背が低い彼は大きな黒板を隅々まで消すのは労力がいる。下方はどうにかなるが、上になるにつれて自分の背の低さを呪う彼の声が聞こえてきそうだ。

クラサメも、当番を知っているのなら譲歩してやってもいいだろうに。
もしかしたら、どこかで彼も存外面白がっていたりするのか。
なまえは頬杖をつき、再度声をかける。

「お手伝いはいらんかねー」

「だから、いらんと」

「女の子からの好意は受け取らなきゃ~」

ジャン!と登場したのはジャック。
また面倒なのが来たぞ、とエイトの顔が渋くなる。なまえは満面の笑みで出迎えた。

いつものニコニコ笑顔でジャックは人差し指を立て

「なんてったって、エイトは背が低いんだから~」

ズバリと言い切る。

さすがに、これにはなまえも苦笑して、おいおいとツッコミを入れる。
エイトは、細い眉をいつも以上に釣り上げて戦闘態勢に。これは危ないと思ったとき、またしても乱入者が。
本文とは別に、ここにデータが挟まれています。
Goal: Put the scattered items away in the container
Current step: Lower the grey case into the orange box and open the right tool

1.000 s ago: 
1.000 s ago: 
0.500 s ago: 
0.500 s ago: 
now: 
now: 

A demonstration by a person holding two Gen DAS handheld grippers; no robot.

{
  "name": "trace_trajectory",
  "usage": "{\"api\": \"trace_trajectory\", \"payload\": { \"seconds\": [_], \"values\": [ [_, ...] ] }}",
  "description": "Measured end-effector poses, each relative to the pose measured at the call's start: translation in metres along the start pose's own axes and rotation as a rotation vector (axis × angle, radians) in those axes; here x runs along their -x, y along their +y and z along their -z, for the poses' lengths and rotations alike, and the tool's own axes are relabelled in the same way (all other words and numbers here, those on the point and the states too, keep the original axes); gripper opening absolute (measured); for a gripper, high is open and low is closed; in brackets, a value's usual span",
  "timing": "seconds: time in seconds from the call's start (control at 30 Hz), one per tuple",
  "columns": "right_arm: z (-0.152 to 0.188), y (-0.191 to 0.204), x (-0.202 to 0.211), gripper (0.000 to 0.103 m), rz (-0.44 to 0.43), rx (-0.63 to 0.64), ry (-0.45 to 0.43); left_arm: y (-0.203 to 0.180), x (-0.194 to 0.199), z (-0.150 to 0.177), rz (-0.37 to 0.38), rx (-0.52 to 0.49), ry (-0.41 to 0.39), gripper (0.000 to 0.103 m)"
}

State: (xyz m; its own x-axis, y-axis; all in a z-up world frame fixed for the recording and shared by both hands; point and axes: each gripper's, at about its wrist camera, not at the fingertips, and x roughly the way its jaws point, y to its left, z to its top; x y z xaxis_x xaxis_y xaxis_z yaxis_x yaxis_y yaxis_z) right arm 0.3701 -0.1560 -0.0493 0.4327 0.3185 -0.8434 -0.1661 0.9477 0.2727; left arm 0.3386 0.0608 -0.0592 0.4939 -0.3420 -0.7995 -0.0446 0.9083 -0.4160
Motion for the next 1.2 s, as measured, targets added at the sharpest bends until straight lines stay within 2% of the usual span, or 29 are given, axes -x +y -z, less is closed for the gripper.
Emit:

「んなこと言ったら、ジャックよりも俺の方がでかいぜ?」

ナインが大股で近づいてくる。
ムッとしたジャックがエイトから黒板消しを奪い去り、上方の文字を消しにかかる。
「おい!」とエイトが取り返すより早く、次はナインが受け取る。

「僕の背丈でも間に合うんだからね~!」

「俺のが余裕あんだろコラァ!」

何だか無意味なことで言い争いを始めた二人だが、これは好都合。なんだかんだで当番を代わってくれているみたいだ。

なまえは良いように解釈し、エイトの手を掴んで人差し指を口元に寄せ、静かにするようジェスチャーで示す。
彼も意味はわかったと頷いたが、当番を他人に明け渡すのは気がひけるようだ。エースに続く優等生ぶり。